▶ **TASK TO CARRY OUT**: Could you restate the data word for word and drop the pictures?

▶ **PROVIDED DATA**:
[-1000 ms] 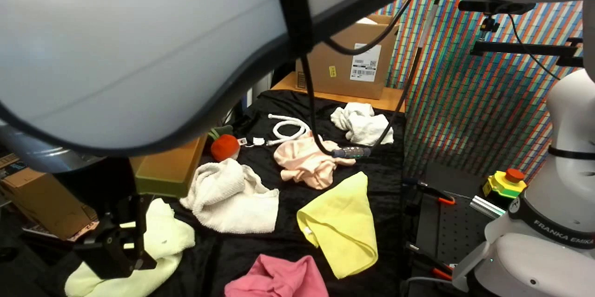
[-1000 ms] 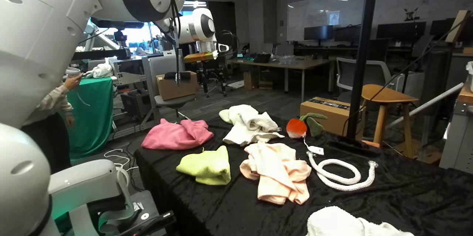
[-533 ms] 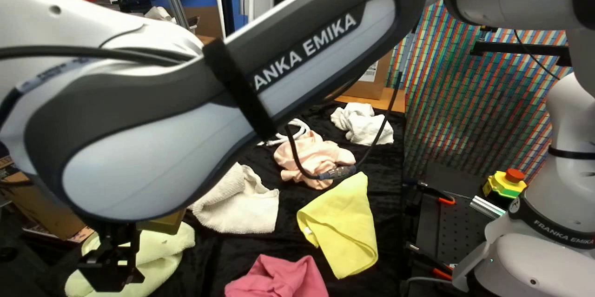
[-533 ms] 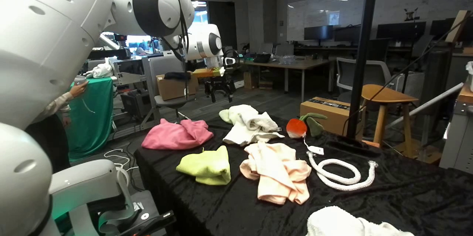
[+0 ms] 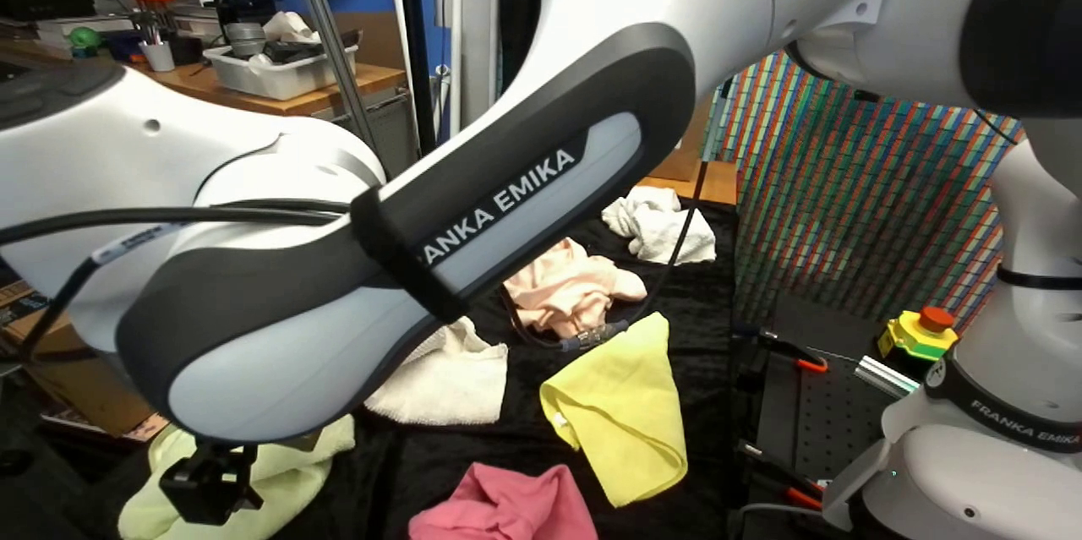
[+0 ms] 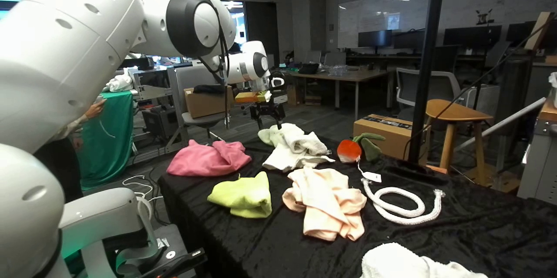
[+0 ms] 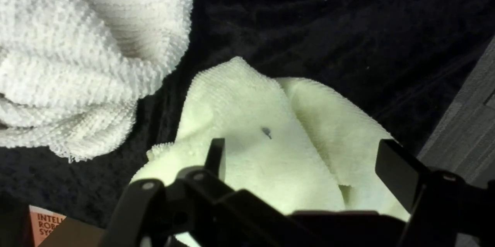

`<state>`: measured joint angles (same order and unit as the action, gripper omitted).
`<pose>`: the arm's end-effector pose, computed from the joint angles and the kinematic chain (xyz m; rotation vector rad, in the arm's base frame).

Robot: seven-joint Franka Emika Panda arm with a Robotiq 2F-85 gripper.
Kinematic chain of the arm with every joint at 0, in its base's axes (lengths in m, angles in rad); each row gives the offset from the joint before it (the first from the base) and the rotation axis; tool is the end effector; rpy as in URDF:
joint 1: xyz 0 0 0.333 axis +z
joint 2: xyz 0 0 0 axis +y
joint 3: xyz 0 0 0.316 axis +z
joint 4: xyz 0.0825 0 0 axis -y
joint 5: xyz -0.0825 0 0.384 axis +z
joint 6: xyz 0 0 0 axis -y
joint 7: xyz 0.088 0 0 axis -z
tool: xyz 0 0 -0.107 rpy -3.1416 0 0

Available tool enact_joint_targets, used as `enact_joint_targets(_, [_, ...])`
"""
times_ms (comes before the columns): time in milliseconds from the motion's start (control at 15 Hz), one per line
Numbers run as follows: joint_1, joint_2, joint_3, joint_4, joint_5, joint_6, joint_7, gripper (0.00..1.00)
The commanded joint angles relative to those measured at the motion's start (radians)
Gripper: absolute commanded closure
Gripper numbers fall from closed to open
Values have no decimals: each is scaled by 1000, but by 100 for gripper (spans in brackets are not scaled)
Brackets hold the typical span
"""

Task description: Pick up the clothes and toy from the table and stack them on each other.

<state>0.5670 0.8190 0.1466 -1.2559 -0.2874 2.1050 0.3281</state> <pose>0.5980 0.4620 0.2757 2.9454 0.7196 0.1607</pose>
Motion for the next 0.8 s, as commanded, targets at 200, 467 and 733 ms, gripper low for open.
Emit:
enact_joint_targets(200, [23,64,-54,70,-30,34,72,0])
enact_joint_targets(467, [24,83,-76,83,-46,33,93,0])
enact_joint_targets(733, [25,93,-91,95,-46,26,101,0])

▶ **EXERCISE RESPONSE**:
[-1000 ms] 
[-1000 ms] 
[-533 ms] 
[-533 ms] 
[+0 ms] 
[+0 ms] 
[+0 ms] 

`<state>`: measured joint angles (same order and unit as the action, gripper omitted).
`<pose>`: the arm's end-effector pose, computed from the joint angles and the kinematic chain (xyz m; rotation vector rad, in the arm's base frame).

Robot: seven-joint Franka Emika Panda arm with a Robotiq 2F-85 gripper.
Kinematic chain of the arm with every joint at 0, in its base's axes (lengths in m, angles in rad); each row gives the offset from the joint before it (the first from the base) and the rotation axis; tool is the end effector; rpy as in URDF:
joint 1: xyz 0 0 0.333 axis +z
joint 2: xyz 0 0 0 axis +y
joint 3: xyz 0 0 0.316 axis +z
joint 4: xyz 0.0825 0 0 axis -y
joint 5: xyz -0.0825 0 0.384 axis +z
joint 6: xyz 0 0 0 axis -y
joint 7: xyz 0.088 0 0 axis -z
tool: xyz 0 0 -0.107 rpy -3.1416 0 0

Available tool enact_joint_targets, used as `enact_joint_targets(_, [_, ...])`
"""
times_ms (comes before the columns): time in milliseconds from the motion's start (control at 15 Hz), one per line
Numbers run as follows: joint_1, joint_2, joint_3, joint_4, joint_5, joint_6, joint_7, gripper (0.00..1.00)
The commanded joint angles relative to those measured at the motion's start (radians)
Gripper: absolute commanded closure
Gripper numbers fall from closed to open
Values have no decimals: each is scaled by 1000, but by 100 for gripper (spans in brackets are not scaled)
Brackets hold the typical span
"""

Task description: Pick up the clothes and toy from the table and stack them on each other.

<state>0.5670 0.8190 0.1466 -1.2559 -0.2874 2.1050 0.3281</state> <pose>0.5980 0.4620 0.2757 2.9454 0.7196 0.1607</pose>
Motion for the next 0.8 s, as commanded, targets at 200, 467 and 733 ms, gripper low for open.
Emit:
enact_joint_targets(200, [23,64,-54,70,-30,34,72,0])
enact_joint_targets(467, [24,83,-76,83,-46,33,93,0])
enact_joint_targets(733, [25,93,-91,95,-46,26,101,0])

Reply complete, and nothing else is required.